- _Task item_
Transcribe the full listing below exactly.

▽

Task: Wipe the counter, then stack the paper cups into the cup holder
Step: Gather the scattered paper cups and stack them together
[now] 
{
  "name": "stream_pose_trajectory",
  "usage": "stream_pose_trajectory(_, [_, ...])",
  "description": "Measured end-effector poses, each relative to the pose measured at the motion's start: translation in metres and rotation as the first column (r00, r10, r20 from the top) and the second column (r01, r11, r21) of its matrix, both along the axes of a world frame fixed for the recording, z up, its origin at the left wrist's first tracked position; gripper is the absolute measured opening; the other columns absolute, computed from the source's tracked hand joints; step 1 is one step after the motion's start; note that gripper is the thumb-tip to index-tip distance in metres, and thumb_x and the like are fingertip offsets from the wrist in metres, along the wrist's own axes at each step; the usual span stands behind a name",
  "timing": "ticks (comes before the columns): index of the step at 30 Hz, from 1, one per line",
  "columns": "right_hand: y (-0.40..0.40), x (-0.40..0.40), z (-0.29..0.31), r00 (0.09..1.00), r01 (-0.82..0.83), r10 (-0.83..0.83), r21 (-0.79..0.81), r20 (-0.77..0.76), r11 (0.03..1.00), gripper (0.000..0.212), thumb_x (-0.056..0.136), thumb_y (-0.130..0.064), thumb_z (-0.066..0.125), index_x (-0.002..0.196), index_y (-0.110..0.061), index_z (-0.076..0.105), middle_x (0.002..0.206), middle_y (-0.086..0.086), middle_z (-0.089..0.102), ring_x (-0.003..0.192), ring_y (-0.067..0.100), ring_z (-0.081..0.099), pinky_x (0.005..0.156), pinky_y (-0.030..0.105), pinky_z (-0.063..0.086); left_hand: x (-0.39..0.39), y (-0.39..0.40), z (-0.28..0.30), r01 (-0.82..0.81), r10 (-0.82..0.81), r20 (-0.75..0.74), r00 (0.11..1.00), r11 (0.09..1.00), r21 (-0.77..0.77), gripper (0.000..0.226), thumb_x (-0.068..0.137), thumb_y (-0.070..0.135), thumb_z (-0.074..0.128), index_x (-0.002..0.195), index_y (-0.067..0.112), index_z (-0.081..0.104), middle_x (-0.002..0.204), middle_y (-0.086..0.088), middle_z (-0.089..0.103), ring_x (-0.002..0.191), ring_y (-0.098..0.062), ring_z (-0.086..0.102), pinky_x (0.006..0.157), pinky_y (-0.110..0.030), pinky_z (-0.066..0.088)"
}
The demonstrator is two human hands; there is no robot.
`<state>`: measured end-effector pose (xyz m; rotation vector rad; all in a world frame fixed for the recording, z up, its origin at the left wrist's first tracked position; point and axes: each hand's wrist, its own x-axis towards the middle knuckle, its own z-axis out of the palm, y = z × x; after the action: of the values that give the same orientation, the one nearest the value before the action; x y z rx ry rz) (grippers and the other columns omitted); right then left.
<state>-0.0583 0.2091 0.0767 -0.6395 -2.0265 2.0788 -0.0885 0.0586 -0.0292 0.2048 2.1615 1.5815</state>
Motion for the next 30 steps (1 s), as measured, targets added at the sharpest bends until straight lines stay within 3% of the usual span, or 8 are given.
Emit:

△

- _Answer to this exercise_
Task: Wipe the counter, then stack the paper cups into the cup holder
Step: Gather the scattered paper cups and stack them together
[now] 
{
  "name": "stream_pose_trajectory",
  "usage": "stream_pose_trajectory(_, [_, ...])",
  "description": "Measured end-effector poses, each relative to the pose measured at the motion's start: translation in metres and rotation as the first column (r00, r10, r20 from the top) and the second column (r01, r11, r21) of its matrix, both along the axes of a world frame fixed for the recording, z up, its origin at the left wrist's first tracked position; gripper is the absolute measured opening; the other columns absolute, computed from the source's tracked hand joints; step 1 is one step after the motion's start; note that gripper is the thumb-tip to index-tip distance in metres, and thumb_x and the like are fingertip offsets from the wrist in metres, along the wrist's own axes at each step; the usual span stands behind a name",
  "timing": "ticks (comes before the columns): index of the step at 30 Hz, from 1, one per line",
  "columns": "right_hand: y (-0.40..0.40), x (-0.40..0.40), z (-0.29..0.31), r00 (0.09..1.00), r01 (-0.82..0.83), r10 (-0.83..0.83), r21 (-0.79..0.81), r20 (-0.77..0.76), r11 (0.03..1.00), gripper (0.000..0.212), thumb_x (-0.056..0.136), thumb_y (-0.130..0.064), thumb_z (-0.066..0.125), index_x (-0.002..0.196), index_y (-0.110..0.061), index_z (-0.076..0.105), middle_x (0.002..0.206), middle_y (-0.086..0.086), middle_z (-0.089..0.102), ring_x (-0.003..0.192), ring_y (-0.067..0.100), ring_z (-0.081..0.099), pinky_x (0.005..0.156), pinky_y (-0.030..0.105), pinky_z (-0.063..0.086); left_hand: x (-0.39..0.39), y (-0.39..0.40), z (-0.28..0.30), r01 (-0.82..0.81), r10 (-0.82..0.81), r20 (-0.75..0.74), r00 (0.11..1.00), r11 (0.09..1.00), r21 (-0.77..0.77), gripper (0.000..0.226), thumb_x (-0.068..0.137), thumb_y (-0.070..0.135), thumb_z (-0.074..0.128), index_x (-0.002..0.195), index_y (-0.067..0.112), index_z (-0.081..0.104), middle_x (-0.002..0.204), middle_y (-0.086..0.088), middle_z (-0.089..0.103), ring_x (-0.002..0.191), ring_y (-0.098..0.062), ring_z (-0.086..0.102), pinky_x (0.006..0.157), pinky_y (-0.110..0.030), pinky_z (-0.066..0.088)"
}
The demonstrator is two human hands; there is no robot.
`<state>`: measured end-effector pose (xyz m; rotation vector rad; all in a world frame fixed for the recording, z up, its origin at the left wrist's first tracked position; point and axes: each hand's wrist, its own x-axis towards the middle knuckle, its own z-axis out of the palm, y = z × x; after the action: of the values that give the same orientation, the one nearest the value before the action; x y z rx ry rz) (grippers and the other columns omitted); right then left.
<state>-0.0583 0.2091 0.0767 -0.6395 -2.0265 2.0788 -0.0885 0.0586 -0.0292 0.2048 2.1615 1.5815</state>
Motion for the next 30 steps (1 s), as measured, targets added at the sharpest bends until straight lines stay within 3% of the usual span, or 8 are given.
Emit:

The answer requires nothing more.